Shida Shahabi, Living Circle (130701/FatCat Records, 2023)
Est-on encore capable d’écouter ? D’écouter vraiment, à l’heure du trop-plein de musique et de contenus divers qui nous sont projetés chaque jour, chaque heure et chaque minute même, dans nos vies perpétuellement connectées ? C’est l’une des questions que nous pose la Suédoise Shida Shahabi avec son deuxième album, le profond et malléable Living Circle. Un disque de patience décidée, qui nous parle aussi de l’idée de plus en plus anachronique de ne rien faire et d’attendre. On en a tous et toutes besoin, ça fait souvent du bien de différer le moment d’agir ou de penser. Il faut donc prendre ce nouvel album de la jeune compositrice comme un espace de temps offert au vide, sans pour autant oublier la musique intense qu’elle y a gravée.
Les parents de Shida Shahabi ont fui l’Iran après la révolution islamique en 1979 pour s’installer à Stockholm, où elle a grandi à travers la pop perse rapportée dans leurs bagages, les succès européens de son enfance et, rapidement, un goût pour les scènes underground punk aussi bien que free jazz.
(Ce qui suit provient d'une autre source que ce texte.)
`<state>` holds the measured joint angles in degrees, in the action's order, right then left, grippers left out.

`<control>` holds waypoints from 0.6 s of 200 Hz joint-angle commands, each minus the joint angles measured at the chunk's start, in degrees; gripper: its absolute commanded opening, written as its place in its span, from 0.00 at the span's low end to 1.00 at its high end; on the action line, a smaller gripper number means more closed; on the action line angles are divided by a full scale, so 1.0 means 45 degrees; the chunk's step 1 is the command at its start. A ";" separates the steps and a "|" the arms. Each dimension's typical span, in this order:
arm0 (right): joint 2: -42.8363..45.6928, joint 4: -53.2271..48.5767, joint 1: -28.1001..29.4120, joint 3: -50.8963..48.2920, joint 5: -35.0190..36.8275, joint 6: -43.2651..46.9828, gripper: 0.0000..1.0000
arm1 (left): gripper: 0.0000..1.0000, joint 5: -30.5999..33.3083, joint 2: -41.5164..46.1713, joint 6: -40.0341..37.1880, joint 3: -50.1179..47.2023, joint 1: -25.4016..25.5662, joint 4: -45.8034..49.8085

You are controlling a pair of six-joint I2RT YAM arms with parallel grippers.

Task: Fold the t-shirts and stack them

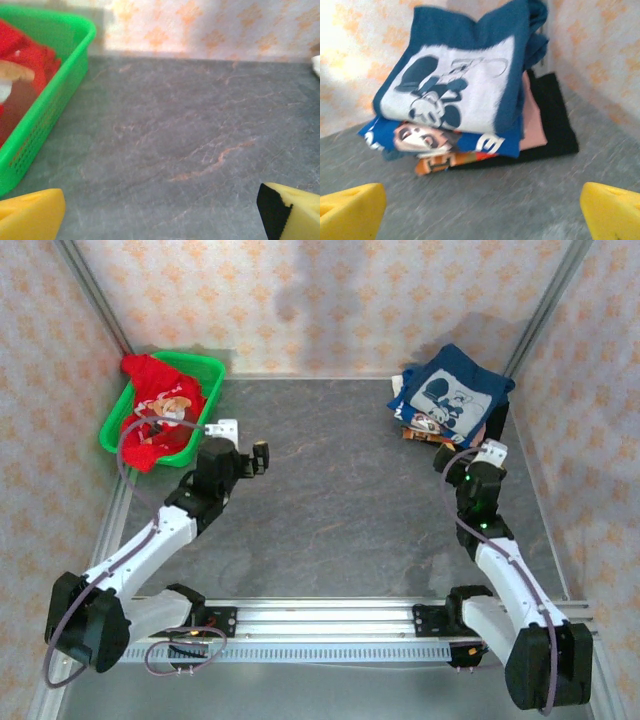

Un clavier équipé d’une boîte à rythmes rachitique offert à ses 9 ans par sa grand-mère a achevé de la pousser vers la musique, qu’elle a pourtant fini par fuir après un début de formation académique qui, dit-elle dans ses interviews, commençait à l’enfermer par son exigence de rigueur et de perfection formelle qui n’était pas ce qu’elle y cherchait.